Van Marum Colloquium - Model Perovskite Oxide Electrocatalyst Surfaces

Date
Friday 18 August 2023
Time
Location
Gorlaeus Building
Einsteinweg 55
2333 CC Leiden
Room
EM1.09

Abstract

Perovskite oxides are attractive electrocatalysts to catalyze the oxygen evolution reaction (OER) because they allow tuning electronic and atomic structure through compositional variations. This allows catalyst design based on so-called descriptors that relate materials properties to binding energies of reaction intermediates and therefore to catalytic activity. In this talk I will highlight recent developments in the exploration of the vast compositional space for earth-abundant perovskite oxide electrocatalysts and discuss the growing understanding of surface transformations during the reaction. In both cases, in situ or operando characterization with sufficient surface sensitivity are needed.

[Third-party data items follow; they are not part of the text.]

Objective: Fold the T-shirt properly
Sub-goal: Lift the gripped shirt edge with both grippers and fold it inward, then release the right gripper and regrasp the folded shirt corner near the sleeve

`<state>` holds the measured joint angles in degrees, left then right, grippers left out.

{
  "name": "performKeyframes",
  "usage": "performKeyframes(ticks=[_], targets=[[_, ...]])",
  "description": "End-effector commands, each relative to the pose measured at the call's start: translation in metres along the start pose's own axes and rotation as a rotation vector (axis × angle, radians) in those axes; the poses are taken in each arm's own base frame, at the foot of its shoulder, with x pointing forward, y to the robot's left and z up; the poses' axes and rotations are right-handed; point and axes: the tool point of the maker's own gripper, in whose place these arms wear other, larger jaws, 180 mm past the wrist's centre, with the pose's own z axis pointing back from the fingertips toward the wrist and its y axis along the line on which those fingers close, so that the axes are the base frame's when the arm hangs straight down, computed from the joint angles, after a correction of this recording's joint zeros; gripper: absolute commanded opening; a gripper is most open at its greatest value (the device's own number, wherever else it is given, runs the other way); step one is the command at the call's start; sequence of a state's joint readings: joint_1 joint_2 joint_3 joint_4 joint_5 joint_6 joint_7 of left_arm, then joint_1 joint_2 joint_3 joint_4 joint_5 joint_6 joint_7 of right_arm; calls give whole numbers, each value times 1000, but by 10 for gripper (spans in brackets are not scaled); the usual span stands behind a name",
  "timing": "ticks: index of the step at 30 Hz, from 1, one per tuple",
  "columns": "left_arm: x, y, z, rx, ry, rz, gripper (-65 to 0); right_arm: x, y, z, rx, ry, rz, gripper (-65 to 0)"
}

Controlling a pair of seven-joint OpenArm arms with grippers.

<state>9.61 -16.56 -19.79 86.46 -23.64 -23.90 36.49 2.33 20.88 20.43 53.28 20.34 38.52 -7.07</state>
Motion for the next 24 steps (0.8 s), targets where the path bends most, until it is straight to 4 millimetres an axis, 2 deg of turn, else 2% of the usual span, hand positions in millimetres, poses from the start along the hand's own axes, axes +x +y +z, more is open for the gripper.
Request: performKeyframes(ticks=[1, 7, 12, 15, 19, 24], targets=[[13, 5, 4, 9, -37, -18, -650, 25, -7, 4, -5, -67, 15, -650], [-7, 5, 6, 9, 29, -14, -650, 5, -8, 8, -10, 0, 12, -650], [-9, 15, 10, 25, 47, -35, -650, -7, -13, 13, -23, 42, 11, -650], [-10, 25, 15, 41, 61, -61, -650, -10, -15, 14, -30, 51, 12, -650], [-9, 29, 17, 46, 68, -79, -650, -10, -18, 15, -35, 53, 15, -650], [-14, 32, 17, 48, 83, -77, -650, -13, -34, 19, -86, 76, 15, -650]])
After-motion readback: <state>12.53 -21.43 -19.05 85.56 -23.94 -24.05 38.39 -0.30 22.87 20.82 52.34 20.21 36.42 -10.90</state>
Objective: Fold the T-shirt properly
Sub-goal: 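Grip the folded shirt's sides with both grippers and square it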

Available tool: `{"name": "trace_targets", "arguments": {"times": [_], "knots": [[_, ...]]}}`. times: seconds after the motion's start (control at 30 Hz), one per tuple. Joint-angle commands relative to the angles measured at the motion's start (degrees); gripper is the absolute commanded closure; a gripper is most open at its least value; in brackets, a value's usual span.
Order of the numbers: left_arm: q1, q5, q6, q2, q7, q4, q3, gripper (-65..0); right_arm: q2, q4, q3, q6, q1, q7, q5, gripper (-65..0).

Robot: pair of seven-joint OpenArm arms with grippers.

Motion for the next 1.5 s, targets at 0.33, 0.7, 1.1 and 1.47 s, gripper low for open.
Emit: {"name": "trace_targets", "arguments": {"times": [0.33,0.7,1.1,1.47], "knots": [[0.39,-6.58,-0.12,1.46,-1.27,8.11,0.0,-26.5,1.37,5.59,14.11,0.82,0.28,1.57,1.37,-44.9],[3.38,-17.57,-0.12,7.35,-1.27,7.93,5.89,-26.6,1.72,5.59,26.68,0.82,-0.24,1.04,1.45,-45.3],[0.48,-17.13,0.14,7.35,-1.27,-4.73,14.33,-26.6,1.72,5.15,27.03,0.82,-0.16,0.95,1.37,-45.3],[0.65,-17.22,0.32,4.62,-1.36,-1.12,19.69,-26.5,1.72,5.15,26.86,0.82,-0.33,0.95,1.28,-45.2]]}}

First, I will discuss how the multi-cation composition in so-called high entropy perovskite oxides (HEO) can maximize the catalytic activity. The HEO LaCr0.2Mn0.2Fe0.2Co0.2Ni0.2O3-δ outperforms all of its parent compounds (single TM-site element in the LaTMO3 perovskite).[1] X-ray photoemission studies reveal a synergistic effect of simultaneous oxidation and reduction of different transition metal cations during adsorption of reaction intermediates. HEOs are thus found to be a highly attractive, earth-abundant new material class for high-activity OER electrocatalysts, possibly allowing OER activities beyond the theoretical scaling limits of mono- or bimetallic oxides.

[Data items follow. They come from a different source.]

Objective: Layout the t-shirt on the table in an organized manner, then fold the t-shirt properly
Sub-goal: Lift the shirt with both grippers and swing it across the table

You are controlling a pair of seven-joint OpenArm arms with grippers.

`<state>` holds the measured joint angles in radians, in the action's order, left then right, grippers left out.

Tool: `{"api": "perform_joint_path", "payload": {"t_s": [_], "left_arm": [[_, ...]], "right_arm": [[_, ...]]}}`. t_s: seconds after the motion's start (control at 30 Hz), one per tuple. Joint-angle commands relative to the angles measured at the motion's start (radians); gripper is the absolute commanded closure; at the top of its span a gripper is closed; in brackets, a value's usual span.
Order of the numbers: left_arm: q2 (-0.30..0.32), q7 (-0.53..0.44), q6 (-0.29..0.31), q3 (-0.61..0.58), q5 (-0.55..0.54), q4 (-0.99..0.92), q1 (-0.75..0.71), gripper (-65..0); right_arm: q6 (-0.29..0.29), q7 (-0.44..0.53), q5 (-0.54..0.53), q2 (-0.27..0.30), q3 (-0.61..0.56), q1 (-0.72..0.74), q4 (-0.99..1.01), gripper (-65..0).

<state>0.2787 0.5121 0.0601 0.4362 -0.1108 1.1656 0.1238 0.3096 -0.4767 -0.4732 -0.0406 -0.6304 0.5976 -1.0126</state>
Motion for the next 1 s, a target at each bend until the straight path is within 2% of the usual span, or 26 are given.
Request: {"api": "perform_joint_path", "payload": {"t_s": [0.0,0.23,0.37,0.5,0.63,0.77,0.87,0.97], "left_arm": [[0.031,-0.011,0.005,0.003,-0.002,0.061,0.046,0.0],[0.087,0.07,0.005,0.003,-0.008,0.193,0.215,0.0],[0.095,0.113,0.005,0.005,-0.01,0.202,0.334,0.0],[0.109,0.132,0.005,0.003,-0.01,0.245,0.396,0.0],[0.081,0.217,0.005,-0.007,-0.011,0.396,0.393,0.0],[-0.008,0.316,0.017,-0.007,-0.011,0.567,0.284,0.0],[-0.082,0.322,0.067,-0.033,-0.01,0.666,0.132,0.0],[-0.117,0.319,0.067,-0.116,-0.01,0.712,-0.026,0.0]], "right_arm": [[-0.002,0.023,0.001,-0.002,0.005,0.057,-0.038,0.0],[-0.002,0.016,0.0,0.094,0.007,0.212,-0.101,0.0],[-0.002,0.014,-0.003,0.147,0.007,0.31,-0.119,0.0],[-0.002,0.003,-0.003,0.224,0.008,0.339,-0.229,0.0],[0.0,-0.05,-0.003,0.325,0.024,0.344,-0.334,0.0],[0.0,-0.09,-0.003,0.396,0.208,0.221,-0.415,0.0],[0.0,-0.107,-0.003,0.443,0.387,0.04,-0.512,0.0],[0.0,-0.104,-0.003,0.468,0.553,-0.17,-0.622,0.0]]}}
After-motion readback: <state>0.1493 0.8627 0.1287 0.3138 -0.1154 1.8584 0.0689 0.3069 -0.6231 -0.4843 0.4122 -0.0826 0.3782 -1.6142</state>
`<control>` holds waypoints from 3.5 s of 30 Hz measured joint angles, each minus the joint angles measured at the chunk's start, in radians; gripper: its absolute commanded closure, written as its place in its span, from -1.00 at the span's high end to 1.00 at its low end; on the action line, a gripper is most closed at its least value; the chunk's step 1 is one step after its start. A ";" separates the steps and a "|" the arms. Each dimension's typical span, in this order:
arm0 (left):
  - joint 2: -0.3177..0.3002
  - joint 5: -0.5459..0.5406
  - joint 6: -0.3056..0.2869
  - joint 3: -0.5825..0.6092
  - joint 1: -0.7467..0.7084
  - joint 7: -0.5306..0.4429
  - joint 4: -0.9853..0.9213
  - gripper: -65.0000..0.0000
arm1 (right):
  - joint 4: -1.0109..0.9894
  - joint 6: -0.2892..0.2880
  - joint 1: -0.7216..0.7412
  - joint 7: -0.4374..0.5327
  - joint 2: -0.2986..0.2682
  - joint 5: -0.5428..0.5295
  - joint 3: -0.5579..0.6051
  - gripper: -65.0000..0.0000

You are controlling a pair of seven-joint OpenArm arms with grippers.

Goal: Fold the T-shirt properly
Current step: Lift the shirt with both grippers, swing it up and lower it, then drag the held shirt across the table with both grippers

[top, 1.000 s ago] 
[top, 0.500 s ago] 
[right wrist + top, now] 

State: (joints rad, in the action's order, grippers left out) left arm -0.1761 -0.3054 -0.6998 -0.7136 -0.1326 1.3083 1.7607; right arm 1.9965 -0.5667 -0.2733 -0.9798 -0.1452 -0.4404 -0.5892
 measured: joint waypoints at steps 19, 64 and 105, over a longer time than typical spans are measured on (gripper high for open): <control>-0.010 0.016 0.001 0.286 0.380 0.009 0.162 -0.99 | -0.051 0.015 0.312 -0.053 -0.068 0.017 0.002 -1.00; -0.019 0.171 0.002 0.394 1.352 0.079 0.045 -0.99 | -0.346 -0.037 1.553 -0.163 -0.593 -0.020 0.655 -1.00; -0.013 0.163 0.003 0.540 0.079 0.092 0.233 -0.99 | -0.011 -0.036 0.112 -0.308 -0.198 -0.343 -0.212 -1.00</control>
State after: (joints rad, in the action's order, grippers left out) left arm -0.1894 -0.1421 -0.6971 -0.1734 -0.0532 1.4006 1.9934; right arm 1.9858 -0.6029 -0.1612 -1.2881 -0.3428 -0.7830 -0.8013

Secondly, I will describe structural and chemical transformations of the outermost surface layer – i.e. the location of the active sites – during or preceding the electrocatalytic reaction.[2] Using the example of LaNiO3 epitaxial thin films, we demonstrated that Ni-(001)-facets are approximately twice as active for the OER as the La-(001)-facets. Using a suite of ex situ, in situ and operando spectroscopy tools, we found that the reason for the activity-enhancement lies in a surface transformation of the Ni-rich perovskite surface towards a catalytically active Ni hydroxide-type surface, revealing the importance of phase transformations down to a single atomic layer.

References

  1. Kante, M. V et al. A High-Entropy Oxide as High-Activity Electrocatalyst for Water Oxidation. ACS Nano 17, 5329–5339 (2023).
  2. Baeumer, C. et al. Tuning electrochemically driven surface transformation in atomically flat LaNiO3 thin films for enhanced water electrolysis. Nat Mater 20, 674–682 (2021).

Biography

Christoph Baeumer is an Assistant Professor at the University of Twente and guest scientist at Forschungszentrum Jülich.  Within the Inorganic Materials Science group at the UT, his Electrochemical Thin Films and Interfaces group focuses on operando characterization and fundamental structure-function relations in model electrocatalysts. He obtained his MSc in Materials Science from the University of Illinois, his PhD in Physics from RWTH Aachen University and Forschungszentrum Jülich (2016, mentors Regina Dittmann and Rainer Waser) and he was a Marie Skłodowska Curie Fellow at Stanford University (2018-2020 mentor William Chueh). He received several awards and personal grants, including the Helmholtz Doctoral Prize (2017) and the ERC Starting Grant (2022).